A few days later, when the 2016 budget was announced, Finance Minister Bill English comes along and says DOC will get a $34million cut.

Poor DOC, more budget cuts. Now it can either lean on corporate handouts, or ask more from volunteer groups.

– Ian McAlpine, Stratford

Religious propaganda on mountains unwelcome

Shame on George King and the Aetherius Society for plastering religious graffiti and their initials on the top of a mountain in white paint (‘Aoraki’s holy mountain’, May 2016).

The sin was committed in 1960, according to the wording in the photo, so let’s hope time and the weather have obliterated it.
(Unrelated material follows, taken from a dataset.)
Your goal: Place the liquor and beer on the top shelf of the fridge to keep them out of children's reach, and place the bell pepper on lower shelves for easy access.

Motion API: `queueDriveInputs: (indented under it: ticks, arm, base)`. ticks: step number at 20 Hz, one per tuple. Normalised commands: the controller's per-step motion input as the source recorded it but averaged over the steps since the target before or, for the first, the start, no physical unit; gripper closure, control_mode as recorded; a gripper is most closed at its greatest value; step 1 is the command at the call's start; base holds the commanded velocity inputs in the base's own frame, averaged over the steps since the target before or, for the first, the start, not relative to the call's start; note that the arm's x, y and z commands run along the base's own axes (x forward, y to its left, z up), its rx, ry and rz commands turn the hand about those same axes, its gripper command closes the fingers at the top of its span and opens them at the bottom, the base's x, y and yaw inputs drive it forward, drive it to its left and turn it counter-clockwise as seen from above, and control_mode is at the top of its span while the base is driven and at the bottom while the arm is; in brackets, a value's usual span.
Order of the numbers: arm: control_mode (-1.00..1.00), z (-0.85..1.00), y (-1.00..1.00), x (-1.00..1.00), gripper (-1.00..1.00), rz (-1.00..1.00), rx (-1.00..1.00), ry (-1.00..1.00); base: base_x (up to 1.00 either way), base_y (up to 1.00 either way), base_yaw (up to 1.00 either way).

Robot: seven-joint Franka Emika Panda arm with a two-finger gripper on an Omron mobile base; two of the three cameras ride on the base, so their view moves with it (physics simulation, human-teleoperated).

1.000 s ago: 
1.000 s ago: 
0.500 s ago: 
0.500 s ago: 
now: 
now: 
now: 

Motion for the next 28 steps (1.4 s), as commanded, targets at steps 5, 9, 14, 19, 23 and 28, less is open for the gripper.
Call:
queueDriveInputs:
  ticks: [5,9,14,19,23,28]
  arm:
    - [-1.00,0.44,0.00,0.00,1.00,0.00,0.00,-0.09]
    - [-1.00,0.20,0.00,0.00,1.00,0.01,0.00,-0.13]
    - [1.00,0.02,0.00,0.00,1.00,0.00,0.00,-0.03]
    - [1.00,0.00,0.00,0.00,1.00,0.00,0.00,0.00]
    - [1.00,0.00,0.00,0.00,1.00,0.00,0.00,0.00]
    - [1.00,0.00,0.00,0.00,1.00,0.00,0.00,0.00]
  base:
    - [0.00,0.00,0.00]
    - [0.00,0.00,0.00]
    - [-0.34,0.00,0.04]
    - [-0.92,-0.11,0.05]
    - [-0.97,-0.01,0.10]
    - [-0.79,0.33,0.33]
Please don’t do this again. People don’t like it. If one visits a spot in the mountains, one wants to be accompanied by one’s own views, not confronted by the views of other people.

– Stephen Conn, email

DOC to DOT

Maybe it’s time for a name change for the Department of Conservation – to the Department of Tourism?

Under this government’s watch, it seems as though the human species has become more important than the conservation of our endemic and native species and protection of our natural resources.

In late May, Conservation Minister Maggie Barry suggested DOC could put up hut fees for overseas visitors. But there are already many overseas visitors avoiding paying hut fees, as well as New Zealanders, but at least Kiwis, in general, have paid the taxes that go to conservation.

DOC has just approved increasing daily helicopter landings on Ngapunatoru Ice Plateau in Fiordland from 10 to 80. This will cause extreme noise pollution for the Milford Sound area and the climbers and trampers expecting peace and solitude on Mt Tutoko and surrounding valleys.

There are already complaints about the helicopter noise in the Franz Josef valley, with flights at times three-minutes apart. Do we need to do the same to Fiordland?

Stop selling our soul for the sake of tourism and in the process destroying the outdoor experience for many.